Copy the lines below, beginning with the one that contains "Find the aluminium side" and continuing through the final line, exactly as written and with no other lines.

(Records excerpted from a collection)
::::

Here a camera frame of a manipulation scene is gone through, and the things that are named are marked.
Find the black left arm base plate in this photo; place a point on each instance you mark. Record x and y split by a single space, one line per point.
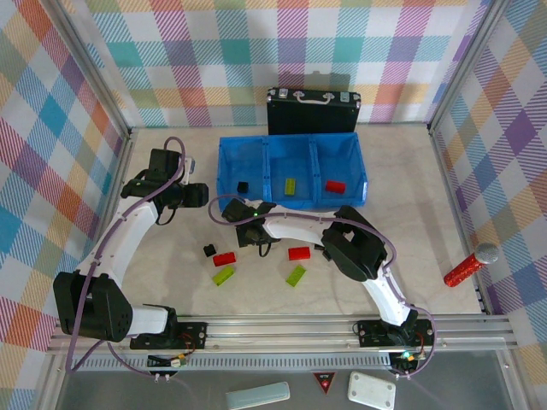
192 333

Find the aluminium frame post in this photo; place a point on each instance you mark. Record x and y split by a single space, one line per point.
102 87
465 64

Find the red glitter toy microphone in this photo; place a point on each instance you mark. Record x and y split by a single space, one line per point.
487 253

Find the green long lego brick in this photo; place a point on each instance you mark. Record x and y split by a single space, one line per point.
292 186
295 276
224 275

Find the white rectangular box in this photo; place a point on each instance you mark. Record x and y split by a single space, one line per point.
372 389

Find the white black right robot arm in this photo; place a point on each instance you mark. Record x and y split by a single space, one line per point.
299 228

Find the aluminium mounting rail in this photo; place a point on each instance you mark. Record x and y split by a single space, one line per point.
278 333

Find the red long lego brick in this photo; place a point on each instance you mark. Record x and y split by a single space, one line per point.
300 254
224 259
335 187

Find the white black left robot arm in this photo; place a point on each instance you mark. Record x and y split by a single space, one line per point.
124 239

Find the blue plastic bin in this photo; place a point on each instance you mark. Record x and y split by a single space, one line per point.
342 162
239 162
286 162

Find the red triangle sign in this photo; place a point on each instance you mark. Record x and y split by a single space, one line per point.
324 381

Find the aluminium side rail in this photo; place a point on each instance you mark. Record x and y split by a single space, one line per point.
451 192
119 171

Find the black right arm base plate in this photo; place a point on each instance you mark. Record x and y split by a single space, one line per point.
372 333

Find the grey blue flat bar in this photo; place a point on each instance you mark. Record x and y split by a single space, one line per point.
256 395

::::

SOLVED PROBLEM:
Find the aluminium side rail in this photo; place a point on each instance you mark. Record x and y split by a single space, one line per point.
451 192
119 171

Find the black right arm base plate in this photo; place a point on each instance you mark. Record x and y split by a single space, one line per point.
372 333

Find the grey blue flat bar in this photo; place a point on each instance you mark. Record x and y split by a single space, one line per point.
256 395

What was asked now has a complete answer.